> Activity: Please write out, exactly, every line of the listing from its first line through the one that includes "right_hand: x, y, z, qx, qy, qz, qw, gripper".

> Given entries:
[Start of section]
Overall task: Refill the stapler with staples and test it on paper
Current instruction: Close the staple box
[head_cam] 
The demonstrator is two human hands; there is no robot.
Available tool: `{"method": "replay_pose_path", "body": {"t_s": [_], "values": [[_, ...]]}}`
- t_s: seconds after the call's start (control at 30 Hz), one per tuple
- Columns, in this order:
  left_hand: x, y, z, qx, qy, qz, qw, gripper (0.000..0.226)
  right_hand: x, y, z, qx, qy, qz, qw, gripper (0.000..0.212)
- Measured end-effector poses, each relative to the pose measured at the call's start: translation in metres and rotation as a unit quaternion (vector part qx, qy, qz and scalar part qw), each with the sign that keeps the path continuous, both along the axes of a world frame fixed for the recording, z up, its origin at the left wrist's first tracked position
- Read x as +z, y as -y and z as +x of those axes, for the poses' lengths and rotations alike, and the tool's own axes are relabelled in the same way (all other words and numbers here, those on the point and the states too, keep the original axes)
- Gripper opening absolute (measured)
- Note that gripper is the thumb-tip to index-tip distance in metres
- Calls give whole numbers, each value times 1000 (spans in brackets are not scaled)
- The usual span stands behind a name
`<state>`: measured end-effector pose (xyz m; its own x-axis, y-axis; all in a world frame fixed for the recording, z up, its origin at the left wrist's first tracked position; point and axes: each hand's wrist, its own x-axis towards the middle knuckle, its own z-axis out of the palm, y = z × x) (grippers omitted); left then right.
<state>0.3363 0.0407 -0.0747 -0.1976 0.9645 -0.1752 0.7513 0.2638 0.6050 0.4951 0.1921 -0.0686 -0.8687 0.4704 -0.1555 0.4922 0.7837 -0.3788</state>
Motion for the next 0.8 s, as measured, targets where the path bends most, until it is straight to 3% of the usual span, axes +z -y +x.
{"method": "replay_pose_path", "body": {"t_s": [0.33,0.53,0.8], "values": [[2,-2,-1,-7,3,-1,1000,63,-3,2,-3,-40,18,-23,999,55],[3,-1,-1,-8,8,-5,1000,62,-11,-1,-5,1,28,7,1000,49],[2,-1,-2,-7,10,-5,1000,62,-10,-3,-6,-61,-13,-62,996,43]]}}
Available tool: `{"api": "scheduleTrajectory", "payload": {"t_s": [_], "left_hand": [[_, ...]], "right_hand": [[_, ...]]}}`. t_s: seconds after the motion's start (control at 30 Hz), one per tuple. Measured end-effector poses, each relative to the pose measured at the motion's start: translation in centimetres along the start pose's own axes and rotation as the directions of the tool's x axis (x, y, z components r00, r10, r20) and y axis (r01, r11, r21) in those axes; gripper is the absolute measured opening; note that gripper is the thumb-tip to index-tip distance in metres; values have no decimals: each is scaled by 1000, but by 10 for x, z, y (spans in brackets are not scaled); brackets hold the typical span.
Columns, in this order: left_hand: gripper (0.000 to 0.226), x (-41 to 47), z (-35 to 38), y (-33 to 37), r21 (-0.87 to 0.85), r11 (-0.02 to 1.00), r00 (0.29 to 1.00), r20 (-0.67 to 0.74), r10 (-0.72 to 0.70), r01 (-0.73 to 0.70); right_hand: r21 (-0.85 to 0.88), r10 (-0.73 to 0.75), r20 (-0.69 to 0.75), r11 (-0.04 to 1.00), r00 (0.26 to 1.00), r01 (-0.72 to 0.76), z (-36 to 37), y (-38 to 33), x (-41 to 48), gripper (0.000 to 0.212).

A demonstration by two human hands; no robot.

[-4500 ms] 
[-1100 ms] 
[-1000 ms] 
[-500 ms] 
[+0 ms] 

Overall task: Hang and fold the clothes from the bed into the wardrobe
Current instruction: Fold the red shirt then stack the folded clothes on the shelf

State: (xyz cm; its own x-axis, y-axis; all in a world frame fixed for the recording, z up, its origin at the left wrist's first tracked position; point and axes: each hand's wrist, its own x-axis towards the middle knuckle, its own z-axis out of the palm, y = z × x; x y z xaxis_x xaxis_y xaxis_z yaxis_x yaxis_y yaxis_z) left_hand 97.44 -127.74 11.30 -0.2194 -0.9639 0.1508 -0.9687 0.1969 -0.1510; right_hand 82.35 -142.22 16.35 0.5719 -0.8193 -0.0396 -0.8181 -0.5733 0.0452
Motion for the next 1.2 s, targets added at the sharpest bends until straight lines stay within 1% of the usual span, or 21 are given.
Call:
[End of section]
> Your solution:
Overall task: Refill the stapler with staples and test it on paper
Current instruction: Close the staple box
[head_cam] 
The demonstrator is two human hands; there is no robot.
Available tool: `{"method": "replay_pose_path", "body": {"t_s": [_], "values": [[_, ...]]}}`
- t_s: seconds after the call's start (control at 30 Hz), one per tuple
- Columns, in this order:
  left_hand: x, y, z, qx, qy, qz, qw, gripper (0.000..0.226)
  right_hand: x, y, z, qx, qy, qz, qw, gripper (0.000..0.212)

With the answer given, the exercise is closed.